What you have to do: Would you count the lines below that contain the string "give" and reply with that number only?

Supplied information:
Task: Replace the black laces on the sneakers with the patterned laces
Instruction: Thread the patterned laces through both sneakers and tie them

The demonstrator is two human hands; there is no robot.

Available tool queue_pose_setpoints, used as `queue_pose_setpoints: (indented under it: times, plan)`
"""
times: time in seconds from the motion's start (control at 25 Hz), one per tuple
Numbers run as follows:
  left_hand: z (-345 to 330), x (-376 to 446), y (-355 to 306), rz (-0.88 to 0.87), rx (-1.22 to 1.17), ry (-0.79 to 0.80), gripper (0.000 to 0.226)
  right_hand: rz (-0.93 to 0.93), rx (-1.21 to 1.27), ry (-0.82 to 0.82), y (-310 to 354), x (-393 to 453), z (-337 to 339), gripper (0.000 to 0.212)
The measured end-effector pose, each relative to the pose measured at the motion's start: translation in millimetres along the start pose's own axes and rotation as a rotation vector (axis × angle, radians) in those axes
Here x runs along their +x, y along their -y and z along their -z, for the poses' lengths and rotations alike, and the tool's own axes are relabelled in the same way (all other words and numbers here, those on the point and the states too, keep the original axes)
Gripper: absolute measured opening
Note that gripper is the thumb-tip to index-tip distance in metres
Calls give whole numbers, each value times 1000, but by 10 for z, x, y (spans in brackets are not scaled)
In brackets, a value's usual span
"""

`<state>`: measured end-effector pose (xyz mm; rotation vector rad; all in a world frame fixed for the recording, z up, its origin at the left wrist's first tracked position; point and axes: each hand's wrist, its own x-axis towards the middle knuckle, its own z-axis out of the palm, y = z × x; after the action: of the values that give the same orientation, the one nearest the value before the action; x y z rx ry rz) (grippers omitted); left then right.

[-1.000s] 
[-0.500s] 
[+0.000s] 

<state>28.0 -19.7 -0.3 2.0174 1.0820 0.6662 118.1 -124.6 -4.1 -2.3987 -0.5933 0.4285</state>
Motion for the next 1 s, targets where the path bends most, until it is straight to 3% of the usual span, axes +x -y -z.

Response to the exercise: 2